Learning From the Kies Incident

As some of you may already be aware, a couple of exploits were uncovered (then fixed by Samsung) that would allow apps with zero permissions to download and install apps without user confirmation on the Galaxy S3.

Most apps do not have to worry about leaking the INSTALL_PACKAGES capability, simply because most apps do not have that permission in the first place. However, there are some basic app security lessons that can be learned by what befell Samsung in this case.

Lesson #1: Beware the Intent Filter

There is little question that Android’s Intent system, for allowing loose coupling of applications, is drop-dead sexy (in programming terms, that is). And there are some Android developers that advocate that all integration, even within an app, should be done via public Intents and filters. I couldn’t disagree more, and the Kies incident is one example why.

Every time you publish an <intent-filter>, or otherwise export a component (e.g., write a ContentProvider and fail to lock it down), you are exposing an API. Just because the API comes in the form of Intent messages instead of some sort of function calls does not make it any less of an API. And every time you expose an API you need to think about whether you are adequately securing that API.

Hence, I only recommend exporting components and publishing filters for cases where you explicitly want third party code to access your components. For internal purposes, do not use <intent-filter>, and use explicit, component-based Intents instead. Note that you can still put an action string and stuff on an explicit Intent, so it is not like you are going to lose some of your “payload” options for delivering data with the Intent.

Lesson #2: Controlled Exports Should Require Signatures

In the Kies incident, Samsung published a BroadcastReceiver that supported a range of Intent actions unique to Samsung. Ideally, those would not exist.

But, let’s pretend for a moment that they really are needed, that some other app (e.g., another piece of the OS) needs to send those broadcasts for this receiver to pick up.

In that case, you should do what Samsung apparently eventually did: require a signature-level permission.

This is fairly straightforward to implement:

  1. In both apps, have the same <permission> element, with the same permission name, plus android:protectionLevel="signature"

  2. On the <receiver> element, add the android:permission attribute, naming this shared permission

  3. There is no step #3

Instamagically, you lock down these broadcasts. Nobody else can spoof the receiver by sending fake broadcasts, because they will not be signed by the same signing key. And, as a bonus, for SDK apps, the install order does not matter, because they both define the same permission.

Lesson #3: Consider Self-Obfuscation

ProGuard does a yeoman’s job of obfuscating code. However, it will not obfuscate things like action strings on published <intent-filter> elements. Hence, in the Kies incident, it was pretty obvious that this this one BroadcastReceiver could perhaps install apps on demand, because it supported a com.intent.action.KIES_START_RESTORE_APK action. Had this been named com.samsung.action.UNICORNS, or even com.samsung.action.asdw3rioadjsf34e, it would have been less obvious that this component would have been a weak link.

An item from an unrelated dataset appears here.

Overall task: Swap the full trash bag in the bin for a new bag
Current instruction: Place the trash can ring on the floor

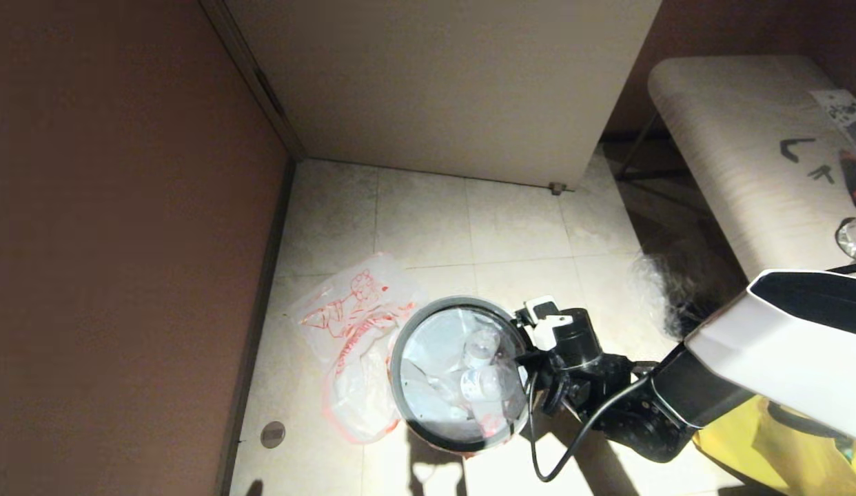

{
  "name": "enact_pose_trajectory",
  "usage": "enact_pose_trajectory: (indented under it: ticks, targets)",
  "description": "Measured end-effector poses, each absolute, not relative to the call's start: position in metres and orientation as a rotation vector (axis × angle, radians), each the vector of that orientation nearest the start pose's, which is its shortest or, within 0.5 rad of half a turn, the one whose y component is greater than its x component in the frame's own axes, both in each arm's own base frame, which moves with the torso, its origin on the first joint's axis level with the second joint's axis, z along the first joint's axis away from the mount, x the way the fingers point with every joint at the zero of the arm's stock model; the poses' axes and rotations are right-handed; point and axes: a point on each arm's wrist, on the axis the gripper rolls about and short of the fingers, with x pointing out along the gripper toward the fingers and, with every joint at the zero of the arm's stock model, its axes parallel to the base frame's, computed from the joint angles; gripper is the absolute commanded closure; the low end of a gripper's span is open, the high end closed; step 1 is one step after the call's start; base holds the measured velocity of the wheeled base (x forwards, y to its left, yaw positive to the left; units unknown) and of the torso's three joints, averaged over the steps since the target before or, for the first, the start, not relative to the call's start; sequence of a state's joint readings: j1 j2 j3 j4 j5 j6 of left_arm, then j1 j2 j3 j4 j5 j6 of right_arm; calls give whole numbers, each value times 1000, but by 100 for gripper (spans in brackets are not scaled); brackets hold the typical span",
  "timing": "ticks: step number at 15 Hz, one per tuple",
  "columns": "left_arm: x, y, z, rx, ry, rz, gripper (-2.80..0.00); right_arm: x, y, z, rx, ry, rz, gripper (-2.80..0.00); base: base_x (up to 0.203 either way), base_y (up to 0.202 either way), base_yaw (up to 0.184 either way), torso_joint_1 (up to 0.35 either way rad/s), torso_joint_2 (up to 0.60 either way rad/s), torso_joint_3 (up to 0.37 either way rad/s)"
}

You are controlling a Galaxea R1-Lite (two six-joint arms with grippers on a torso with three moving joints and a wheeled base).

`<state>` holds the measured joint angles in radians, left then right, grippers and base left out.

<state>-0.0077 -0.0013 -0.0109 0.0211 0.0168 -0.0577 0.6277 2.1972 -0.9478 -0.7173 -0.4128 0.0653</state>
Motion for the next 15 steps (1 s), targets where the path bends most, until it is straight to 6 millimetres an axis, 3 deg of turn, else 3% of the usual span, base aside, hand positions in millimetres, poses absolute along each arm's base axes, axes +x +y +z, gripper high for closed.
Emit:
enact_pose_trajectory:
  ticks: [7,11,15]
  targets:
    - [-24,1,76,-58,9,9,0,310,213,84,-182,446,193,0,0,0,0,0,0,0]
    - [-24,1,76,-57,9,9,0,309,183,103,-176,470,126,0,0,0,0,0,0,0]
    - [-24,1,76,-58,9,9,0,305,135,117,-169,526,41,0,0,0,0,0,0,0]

Admittedly, this is “security through obscurity”, which is not really much of a defense. That being said, every speed bump you put between your app and somebody trying to break into it makes it that much less likely that somebody will want to scratch that particular itch.

Lesson #4: Public Stuff is Public

In the Kies incident, the app would, on request, grab everything from /sdcard/restore/ and install it.

This is stupid beyond words. Never blindly assume that stuff on external storage is intrinsically safe, particularly for something as important as finding APK files to install.

Miscellaneous Non-Security Lessons

  • Don’t name an Intent action something like com.intent.action.KIES_APP_START unless you actually own the intent.com domain name. Based on the whois data for that domain, I don’t think Samsung owns it.

  • If the blog post describing this incident is accurate in its portrayal of the source code, Samsung hard-coded /sdcard. Don’t do that. Use the proper Environment methods.